*** Opening of Extracted entries ***

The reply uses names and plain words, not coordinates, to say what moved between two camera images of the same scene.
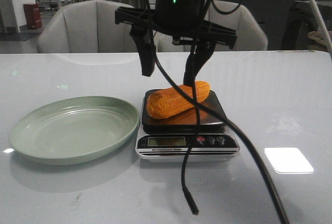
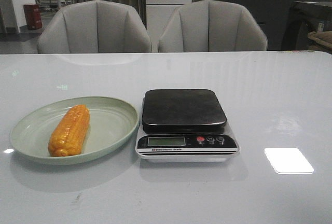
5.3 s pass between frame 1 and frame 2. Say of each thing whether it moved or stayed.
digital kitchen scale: stayed
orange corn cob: moved
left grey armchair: stayed
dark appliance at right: stayed
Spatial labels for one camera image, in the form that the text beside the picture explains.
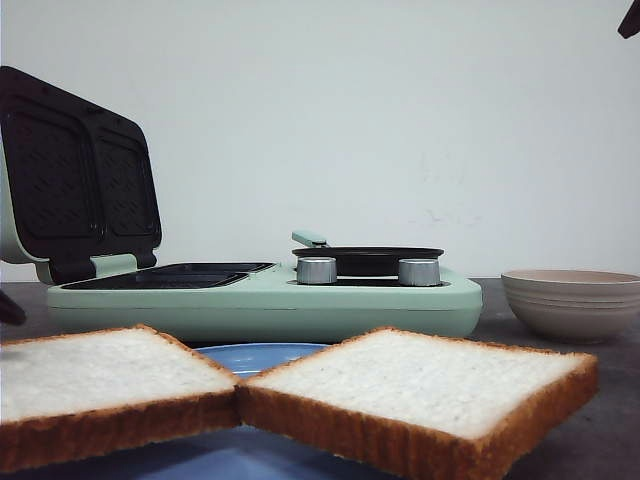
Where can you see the silver control knob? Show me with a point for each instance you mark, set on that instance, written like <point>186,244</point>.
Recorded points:
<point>419,272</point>
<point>316,270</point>

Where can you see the blue plate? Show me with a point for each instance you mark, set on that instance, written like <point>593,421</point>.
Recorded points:
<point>215,455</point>

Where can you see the beige ribbed bowl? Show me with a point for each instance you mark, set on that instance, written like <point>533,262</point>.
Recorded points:
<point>573,306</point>

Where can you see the mint green sandwich maker lid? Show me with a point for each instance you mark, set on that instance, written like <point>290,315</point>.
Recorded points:
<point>78,198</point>

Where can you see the left silver control knob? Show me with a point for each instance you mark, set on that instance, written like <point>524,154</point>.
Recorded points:
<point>316,270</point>

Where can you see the right silver control knob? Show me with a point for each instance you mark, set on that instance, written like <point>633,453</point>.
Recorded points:
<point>419,272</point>

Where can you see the white bread slice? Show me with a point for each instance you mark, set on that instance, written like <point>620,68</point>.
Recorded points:
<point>75,396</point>
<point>420,406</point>

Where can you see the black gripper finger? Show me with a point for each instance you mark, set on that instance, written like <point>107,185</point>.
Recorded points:
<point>630,24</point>
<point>10,312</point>

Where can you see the mint green breakfast maker base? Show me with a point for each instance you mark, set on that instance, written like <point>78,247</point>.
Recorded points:
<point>262,302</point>

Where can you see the black frying pan green handle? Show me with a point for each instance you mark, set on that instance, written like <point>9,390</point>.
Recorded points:
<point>360,261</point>

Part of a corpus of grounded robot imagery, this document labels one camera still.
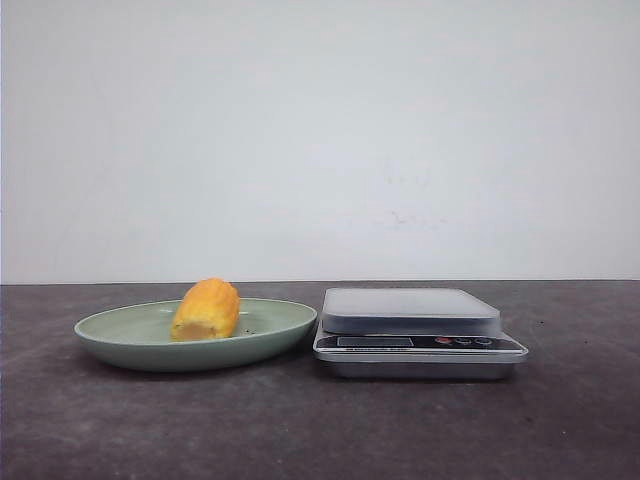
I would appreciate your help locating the silver digital kitchen scale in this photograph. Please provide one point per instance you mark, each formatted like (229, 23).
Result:
(424, 333)

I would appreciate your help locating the yellow corn cob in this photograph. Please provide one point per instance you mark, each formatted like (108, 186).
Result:
(209, 310)

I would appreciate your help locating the light green round plate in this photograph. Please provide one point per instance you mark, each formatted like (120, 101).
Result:
(137, 337)

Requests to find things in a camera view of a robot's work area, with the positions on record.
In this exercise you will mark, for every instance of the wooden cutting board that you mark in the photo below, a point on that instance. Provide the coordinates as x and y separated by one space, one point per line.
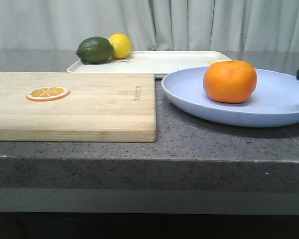
101 107

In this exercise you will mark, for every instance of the yellow lemon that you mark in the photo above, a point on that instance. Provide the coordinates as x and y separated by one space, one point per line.
121 44

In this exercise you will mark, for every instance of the cream white tray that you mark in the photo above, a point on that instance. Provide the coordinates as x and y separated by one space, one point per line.
158 63

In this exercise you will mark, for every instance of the light blue plate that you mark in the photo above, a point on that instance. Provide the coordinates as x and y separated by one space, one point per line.
274 103

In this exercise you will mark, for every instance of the orange slice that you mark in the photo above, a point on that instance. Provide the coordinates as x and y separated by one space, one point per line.
47 94

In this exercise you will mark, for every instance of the grey curtain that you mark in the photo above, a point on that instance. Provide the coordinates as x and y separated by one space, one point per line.
220 25

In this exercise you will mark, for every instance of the yellow-green utensil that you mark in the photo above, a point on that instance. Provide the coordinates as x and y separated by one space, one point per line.
210 62

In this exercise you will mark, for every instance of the green lime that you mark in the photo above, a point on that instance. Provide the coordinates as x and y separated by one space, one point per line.
95 50

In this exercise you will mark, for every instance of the whole orange fruit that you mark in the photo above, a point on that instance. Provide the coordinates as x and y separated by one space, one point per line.
231 81

*** Close of Extracted entries ***

Everything above from the line that has "dark appliance at right: stayed" down to the line that has "<point>420,406</point>" should be output exactly, with both of those lines included. Leave the pictures behind.

◆ Result
dark appliance at right: stayed
Spatial labels for one camera image, in the form that the text beside the picture explains.
Where can you see the silver control knob? Show me with a point for each instance you mark, set on that instance, written like <point>186,244</point>.
Recorded points:
<point>419,272</point>
<point>316,270</point>

Where can you see the blue plate? Show me with a point for each instance you mark, set on that instance, written like <point>593,421</point>.
Recorded points:
<point>215,455</point>

Where can you see the beige ribbed bowl? Show me with a point for each instance you mark, set on that instance, written like <point>533,262</point>.
Recorded points:
<point>573,306</point>

Where can you see the mint green sandwich maker lid? Show me with a point for each instance you mark, set on that instance, written like <point>290,315</point>.
Recorded points:
<point>78,198</point>

Where can you see the left silver control knob? Show me with a point for each instance you mark, set on that instance, written like <point>524,154</point>.
Recorded points:
<point>316,270</point>

Where can you see the right silver control knob? Show me with a point for each instance you mark, set on that instance, written like <point>633,453</point>.
Recorded points:
<point>419,272</point>

Where can you see the white bread slice? Show me with a point for each instance you mark, set on that instance, written like <point>620,68</point>.
Recorded points:
<point>75,396</point>
<point>420,406</point>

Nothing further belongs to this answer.